### Task details:
In your answer, set down the records below exactly as they stand, omitting pictures.

### Data for this exercise:
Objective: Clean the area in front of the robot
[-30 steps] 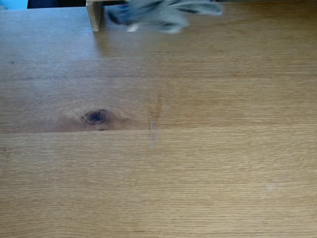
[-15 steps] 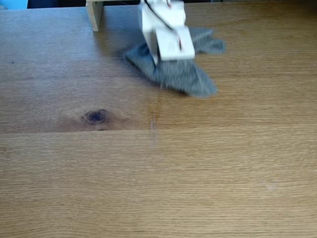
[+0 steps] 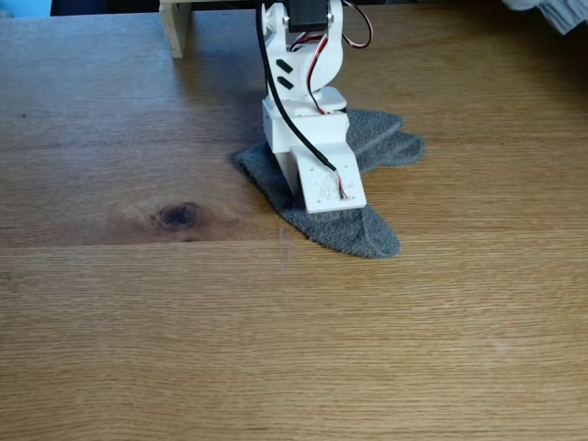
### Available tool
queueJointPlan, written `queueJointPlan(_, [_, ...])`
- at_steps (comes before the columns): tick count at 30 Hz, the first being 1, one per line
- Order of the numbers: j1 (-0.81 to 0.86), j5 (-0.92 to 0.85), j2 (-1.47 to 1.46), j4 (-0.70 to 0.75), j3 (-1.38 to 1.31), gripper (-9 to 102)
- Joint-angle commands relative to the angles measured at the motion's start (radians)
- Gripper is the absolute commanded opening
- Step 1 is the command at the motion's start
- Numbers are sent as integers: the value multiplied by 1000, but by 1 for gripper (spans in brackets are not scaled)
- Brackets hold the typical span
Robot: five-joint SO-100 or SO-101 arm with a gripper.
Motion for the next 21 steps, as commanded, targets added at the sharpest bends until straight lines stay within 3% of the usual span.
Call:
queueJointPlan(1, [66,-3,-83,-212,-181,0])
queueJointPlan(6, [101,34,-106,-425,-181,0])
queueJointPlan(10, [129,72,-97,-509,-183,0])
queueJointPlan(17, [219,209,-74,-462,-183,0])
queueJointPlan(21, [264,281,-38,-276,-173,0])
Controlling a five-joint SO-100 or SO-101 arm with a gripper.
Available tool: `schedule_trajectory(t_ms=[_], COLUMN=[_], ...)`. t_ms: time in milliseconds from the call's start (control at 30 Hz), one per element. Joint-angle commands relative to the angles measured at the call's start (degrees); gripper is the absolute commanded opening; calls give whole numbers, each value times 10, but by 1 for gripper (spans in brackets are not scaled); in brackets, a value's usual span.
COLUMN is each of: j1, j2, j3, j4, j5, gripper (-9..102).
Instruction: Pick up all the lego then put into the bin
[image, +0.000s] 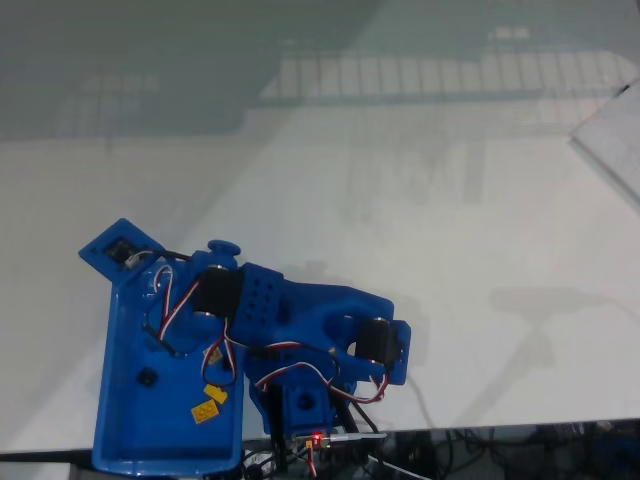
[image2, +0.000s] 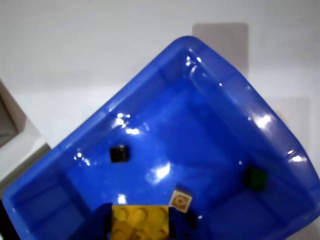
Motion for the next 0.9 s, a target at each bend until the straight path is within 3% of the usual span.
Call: schedule_trajectory(t_ms=[0,267,433,733,867], j1=[7,63,199,617,736], j2=[0,10,34,121,200], j3=[-6,-8,-6,127,258], j4=[5,11,-33,-325,-435], j5=[-7,-33,-77,-185,-226], gripper=[23,28,28,26,4])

### Task answer:
Objective: Clean the area in front of the robot
[-30 steps] 
[-15 steps] 
[+0 steps] 
### Available tool
queueJointPlan, written `queueJointPlan(_, [_, ...])`
- at_steps (comes before the columns): tick count at 30 Hz, the first being 1, one per line
- Order of the numbers: j1 (-0.81 to 0.86), j5 (-0.92 to 0.85), j2 (-1.47 to 1.46), j4 (-0.70 to 0.75), j3 (-1.38 to 1.31), gripper (-9 to 102)
- Joint-angle commands relative to the angles measured at the motion's start (radians)
- Gripper is the absolute commanded opening
- Step 1 is the command at the motion's start
- Numbers are sent as integers: the value multiplied by 1000, but by 1 for gripper (spans in brackets are not scaled)
- Brackets hold the typical span
Robot: five-joint SO-100 or SO-101 arm with a gripper.
Motion for the next 21 steps, as commanded, targets added at the sharpest bends until straight lines stay within 3% of the usual span.
Call:
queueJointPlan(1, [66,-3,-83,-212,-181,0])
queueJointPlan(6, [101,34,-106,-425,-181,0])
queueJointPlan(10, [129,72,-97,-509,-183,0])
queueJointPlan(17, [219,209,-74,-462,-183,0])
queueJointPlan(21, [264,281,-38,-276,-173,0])
Controlling a five-joint SO-100 or SO-101 arm with a gripper.
Available tool: `schedule_trajectory(t_ms=[_], COLUMN=[_], ...)`. t_ms: time in milliseconds from the call's start (control at 30 Hz), one per element. Joint-angle commands relative to the angles measured at the call's start (degrees); gripper is the absolute commanded opening; calls give whole numbers, each value times 10, but by 1 for gripper (spans in brackets are not scaled); in brackets, a value's usual span.
COLUMN is each of: j1, j2, j3, j4, j5, gripper (-9..102).
Instruction: Pick up all the lego then put into the bin
[image, +0.000s] 
[image2, +0.000s] 
Motion for the next 0.9 s, a target at each bend until the straight path is within 3% of the usual span.
Call: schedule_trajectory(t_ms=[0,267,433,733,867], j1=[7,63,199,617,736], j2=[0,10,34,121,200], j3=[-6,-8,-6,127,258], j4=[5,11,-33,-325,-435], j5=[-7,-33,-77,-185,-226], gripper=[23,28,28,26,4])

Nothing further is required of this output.